We have been engaged in a careful multilateral effort in the G-20 to establish stronger norms for exchange rate policy and the use of prudential measures to limit risk from large capital flows, and to identify and mitigate sources of future economic imbalances.
This effort has a lot of support, and we hope to see it gain more traction over time.
As part of this effort, we would support reforms to change the composition of the SDR.
Over time, we believe that currencies of large economies heavily used in international trade and financial transactions should become part of the SDR basket, and that to achieve this objective, the concerned countries should have flexible exchange rate systems, independent central banks, and permit the free movement of capital flows.
We would also support giving the IMF a greater capacity to help influence the policy choices made by the major economies, including greater independence to publish its analysis, such as its estimates of equilibrium exchange rates, recommendations for how to preempt the emergence of large imbalances, and advice on the appropriate use of prudential tools, rather than capital controls, to limit the risks that large capital inflows imperil domestic financial stability.
We support the emerging framework of financial tools to help contain the spread of financial shocks.
We demonstrated in this crisis that the careful use of swap facilities by central banks and the rapid response facilities of the IMF and MDBs can be very powerful, more powerful in some ways than the large reserves maintained by many of the recipients of those facilities.
This conditional safety net has the potential to help reduce the incentive for excess accumulation of reserves by emerging economies, though we have not seen evidence of that yet.
There has been more progress in modernizing the financial power of the IMF than there has been on the crisis prevention front.  To address this moral hazard risk, it is important that access to large scale financial assistance comes with strong conditions.  Those conditions can be established ex ante, for the limited number of countries with more mature institutions and strong policy track records, or ex post, in the context of an IMF program.
In conclusion, it is important to recognize that most of the solutions to the problem of how to create a more resilient and stable financial system lie at the national level.

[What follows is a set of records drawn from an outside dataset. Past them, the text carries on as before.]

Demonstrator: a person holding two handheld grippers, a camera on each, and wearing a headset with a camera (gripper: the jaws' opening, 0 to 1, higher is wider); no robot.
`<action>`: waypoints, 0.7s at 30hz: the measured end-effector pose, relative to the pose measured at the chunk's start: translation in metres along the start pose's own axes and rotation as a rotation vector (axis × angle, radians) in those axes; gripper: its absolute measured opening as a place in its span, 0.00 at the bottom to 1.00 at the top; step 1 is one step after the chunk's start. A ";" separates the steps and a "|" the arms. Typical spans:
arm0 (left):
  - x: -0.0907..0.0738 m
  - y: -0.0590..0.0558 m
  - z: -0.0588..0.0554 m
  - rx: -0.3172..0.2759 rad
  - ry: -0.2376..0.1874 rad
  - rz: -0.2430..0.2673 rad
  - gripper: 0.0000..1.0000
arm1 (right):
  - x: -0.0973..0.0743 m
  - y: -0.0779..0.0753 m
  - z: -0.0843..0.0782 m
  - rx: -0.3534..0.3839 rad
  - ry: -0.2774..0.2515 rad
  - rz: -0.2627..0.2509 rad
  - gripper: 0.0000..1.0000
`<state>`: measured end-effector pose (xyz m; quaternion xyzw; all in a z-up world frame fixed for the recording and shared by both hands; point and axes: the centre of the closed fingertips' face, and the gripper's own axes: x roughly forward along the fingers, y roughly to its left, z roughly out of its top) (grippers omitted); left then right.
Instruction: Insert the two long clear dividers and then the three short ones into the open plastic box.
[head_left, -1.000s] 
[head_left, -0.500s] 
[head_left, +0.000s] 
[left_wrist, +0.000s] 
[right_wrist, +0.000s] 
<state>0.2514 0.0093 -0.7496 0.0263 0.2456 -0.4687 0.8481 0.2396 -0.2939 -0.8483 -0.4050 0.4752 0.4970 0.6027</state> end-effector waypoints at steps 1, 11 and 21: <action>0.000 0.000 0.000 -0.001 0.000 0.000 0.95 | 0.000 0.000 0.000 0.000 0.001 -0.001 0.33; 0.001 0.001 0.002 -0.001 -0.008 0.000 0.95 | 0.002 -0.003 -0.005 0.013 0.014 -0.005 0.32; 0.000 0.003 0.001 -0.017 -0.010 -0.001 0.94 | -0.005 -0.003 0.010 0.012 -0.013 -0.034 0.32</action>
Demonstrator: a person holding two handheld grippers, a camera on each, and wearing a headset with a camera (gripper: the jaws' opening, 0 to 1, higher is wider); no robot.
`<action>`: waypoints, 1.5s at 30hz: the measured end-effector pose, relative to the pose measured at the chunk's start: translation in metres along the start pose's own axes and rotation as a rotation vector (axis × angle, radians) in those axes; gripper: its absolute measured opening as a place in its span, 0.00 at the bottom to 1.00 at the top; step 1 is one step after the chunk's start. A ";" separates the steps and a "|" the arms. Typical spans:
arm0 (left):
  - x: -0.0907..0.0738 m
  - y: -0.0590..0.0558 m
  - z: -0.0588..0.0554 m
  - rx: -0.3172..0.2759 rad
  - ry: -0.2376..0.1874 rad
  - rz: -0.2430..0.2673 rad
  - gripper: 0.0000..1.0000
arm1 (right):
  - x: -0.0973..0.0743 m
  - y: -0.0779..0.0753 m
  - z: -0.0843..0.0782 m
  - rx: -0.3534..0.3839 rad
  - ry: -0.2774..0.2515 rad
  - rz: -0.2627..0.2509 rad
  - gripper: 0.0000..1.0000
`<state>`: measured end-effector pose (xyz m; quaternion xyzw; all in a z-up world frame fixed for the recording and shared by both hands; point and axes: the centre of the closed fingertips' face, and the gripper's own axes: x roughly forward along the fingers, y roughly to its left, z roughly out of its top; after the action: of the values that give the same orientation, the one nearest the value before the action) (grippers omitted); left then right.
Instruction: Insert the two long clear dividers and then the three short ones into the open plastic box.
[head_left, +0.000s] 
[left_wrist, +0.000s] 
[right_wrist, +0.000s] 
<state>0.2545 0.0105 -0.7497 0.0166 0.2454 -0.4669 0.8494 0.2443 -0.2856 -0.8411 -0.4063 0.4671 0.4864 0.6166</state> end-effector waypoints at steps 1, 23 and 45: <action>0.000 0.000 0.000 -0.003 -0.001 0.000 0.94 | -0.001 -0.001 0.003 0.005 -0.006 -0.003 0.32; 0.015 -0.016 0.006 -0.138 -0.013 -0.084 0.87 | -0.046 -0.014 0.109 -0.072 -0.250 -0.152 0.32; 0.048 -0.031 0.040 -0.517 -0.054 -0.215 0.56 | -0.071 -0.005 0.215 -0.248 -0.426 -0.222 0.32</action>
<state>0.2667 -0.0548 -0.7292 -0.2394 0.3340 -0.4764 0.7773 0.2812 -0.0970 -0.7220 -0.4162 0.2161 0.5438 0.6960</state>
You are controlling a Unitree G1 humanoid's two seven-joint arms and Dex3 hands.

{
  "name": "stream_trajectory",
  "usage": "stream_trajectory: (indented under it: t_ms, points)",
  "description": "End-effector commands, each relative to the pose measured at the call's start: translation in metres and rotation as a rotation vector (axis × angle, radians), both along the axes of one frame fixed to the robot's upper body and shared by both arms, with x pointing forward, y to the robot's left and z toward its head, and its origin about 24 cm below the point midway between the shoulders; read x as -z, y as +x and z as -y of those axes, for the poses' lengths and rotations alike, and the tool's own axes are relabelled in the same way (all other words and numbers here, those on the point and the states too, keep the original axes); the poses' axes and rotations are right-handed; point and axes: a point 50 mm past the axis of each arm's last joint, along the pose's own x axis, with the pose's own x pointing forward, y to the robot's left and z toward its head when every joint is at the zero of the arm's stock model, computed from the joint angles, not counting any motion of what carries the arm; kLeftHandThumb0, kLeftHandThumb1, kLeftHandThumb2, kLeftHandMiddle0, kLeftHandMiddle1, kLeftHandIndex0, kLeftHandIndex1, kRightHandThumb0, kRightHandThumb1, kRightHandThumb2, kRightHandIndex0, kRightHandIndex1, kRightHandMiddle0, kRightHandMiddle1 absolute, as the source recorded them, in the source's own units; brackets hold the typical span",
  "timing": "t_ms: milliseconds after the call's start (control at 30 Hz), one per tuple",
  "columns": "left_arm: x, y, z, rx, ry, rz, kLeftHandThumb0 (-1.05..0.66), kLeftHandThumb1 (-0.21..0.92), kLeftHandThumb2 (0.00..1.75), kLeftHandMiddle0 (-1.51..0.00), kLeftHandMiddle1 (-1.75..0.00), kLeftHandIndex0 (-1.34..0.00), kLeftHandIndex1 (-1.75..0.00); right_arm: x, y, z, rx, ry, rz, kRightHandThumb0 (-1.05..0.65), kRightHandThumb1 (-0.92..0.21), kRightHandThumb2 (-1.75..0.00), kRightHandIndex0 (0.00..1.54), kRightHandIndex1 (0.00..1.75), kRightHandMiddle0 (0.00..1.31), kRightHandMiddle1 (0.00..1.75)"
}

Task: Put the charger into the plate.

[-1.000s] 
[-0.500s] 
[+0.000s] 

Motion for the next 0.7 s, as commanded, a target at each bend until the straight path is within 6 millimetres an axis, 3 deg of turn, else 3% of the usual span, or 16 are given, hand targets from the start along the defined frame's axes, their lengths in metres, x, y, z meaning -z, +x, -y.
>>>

And in this context, I want to reiterate that we recognize the important role the United States plays in the global financial system.  Our policy failures caused a lot of damage in this crisis.  We have made a lot of progress in fixing those problems, but we have more work to do.  We are committed to improving the longer term competitiveness of our economy and to fiscal reforms that will reduce deficits as a share of the economy to three percent over the next several years so that we stabilize the ratio of debt to GDP at a level that will not threaten future economic growth.   We want to make sure that the American economy in the future is a source of growth and stability, not the cause of instability.